* EXERCISE DESCRIPTION:
Could you reproduce, word for word, everything below from the line containing "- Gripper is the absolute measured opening" down to the line containing "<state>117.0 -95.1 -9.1", with both of those lines included and no others?

Content starts

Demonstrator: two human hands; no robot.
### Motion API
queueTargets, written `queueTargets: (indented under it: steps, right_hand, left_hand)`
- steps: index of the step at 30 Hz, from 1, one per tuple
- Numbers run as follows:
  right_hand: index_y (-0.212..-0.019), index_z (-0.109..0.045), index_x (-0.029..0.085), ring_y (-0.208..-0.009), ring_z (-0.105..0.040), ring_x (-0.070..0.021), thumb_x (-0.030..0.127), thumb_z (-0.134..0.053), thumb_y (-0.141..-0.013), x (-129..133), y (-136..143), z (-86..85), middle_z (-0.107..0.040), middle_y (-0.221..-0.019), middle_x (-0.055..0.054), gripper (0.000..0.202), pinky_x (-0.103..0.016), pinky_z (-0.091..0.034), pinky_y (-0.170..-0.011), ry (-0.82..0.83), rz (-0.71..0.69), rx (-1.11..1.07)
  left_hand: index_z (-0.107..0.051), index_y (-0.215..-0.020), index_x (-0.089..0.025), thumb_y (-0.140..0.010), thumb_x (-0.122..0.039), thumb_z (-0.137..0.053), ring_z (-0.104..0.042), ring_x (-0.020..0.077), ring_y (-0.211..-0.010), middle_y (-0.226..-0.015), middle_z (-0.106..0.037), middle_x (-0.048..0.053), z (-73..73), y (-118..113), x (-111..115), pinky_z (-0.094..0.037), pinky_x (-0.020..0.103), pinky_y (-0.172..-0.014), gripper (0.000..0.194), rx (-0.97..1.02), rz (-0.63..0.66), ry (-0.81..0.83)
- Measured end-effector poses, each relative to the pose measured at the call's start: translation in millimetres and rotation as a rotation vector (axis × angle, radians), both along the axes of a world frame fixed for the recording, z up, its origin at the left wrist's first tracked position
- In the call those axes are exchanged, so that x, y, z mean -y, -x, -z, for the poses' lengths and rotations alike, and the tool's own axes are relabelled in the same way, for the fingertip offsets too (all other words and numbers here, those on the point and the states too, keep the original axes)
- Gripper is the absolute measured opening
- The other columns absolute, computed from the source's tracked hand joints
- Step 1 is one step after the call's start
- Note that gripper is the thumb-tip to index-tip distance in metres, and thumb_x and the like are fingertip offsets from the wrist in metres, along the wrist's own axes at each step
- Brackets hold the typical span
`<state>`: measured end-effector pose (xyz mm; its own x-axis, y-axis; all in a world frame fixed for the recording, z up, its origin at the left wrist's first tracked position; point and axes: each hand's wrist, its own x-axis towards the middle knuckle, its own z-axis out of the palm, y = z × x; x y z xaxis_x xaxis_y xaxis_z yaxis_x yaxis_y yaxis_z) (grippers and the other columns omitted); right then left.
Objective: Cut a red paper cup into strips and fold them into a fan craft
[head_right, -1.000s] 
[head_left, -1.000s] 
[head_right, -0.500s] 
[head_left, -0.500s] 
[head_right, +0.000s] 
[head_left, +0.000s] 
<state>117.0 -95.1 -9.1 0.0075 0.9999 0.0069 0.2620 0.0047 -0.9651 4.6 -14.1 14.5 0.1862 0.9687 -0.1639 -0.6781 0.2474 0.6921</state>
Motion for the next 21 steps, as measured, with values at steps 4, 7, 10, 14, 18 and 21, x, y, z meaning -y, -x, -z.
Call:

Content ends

* TASK ANSWER:
- Gripper is the absolute measured opening
- The other columns absolute, computed from the source's tracked hand joints
- Step 1 is one step after the call's start
- Note that gripper is the thumb-tip to index-tip distance in metres, and thumb_x and the like are fingertip offsets from the wrist in metres, along the wrist's own axes at each step
- Brackets hold the typical span
`<state>`: measured end-effector pose (xyz mm; its own x-axis, y-axis; all in a world frame fixed for the recording, z up, its origin at the left wrist's first tracked position; point and axes: each hand's wrist, its own x-axis towards the middle knuckle, its own z-axis out of the palm, y = z × x; x y z xaxis_x xaxis_y xaxis_z yaxis_x yaxis_y yaxis_z) (grippers and the other columns omitted); right then left.
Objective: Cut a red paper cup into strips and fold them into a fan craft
[head_right, -1.000s] 
[head_left, -1.000s] 
[head_right, -0.500s] 
[head_left, -0.500s] 
[head_right, +0.000s] 
[head_left, +0.000s] 
<state>117.0 -95.1 -9.1 0.0075 0.9999 0.0069 0.2620 0.0047 -0.9651 4.6 -14.1 14.5 0.1862 0.9687 -0.1639 -0.6781 0.2474 0.6921</state>

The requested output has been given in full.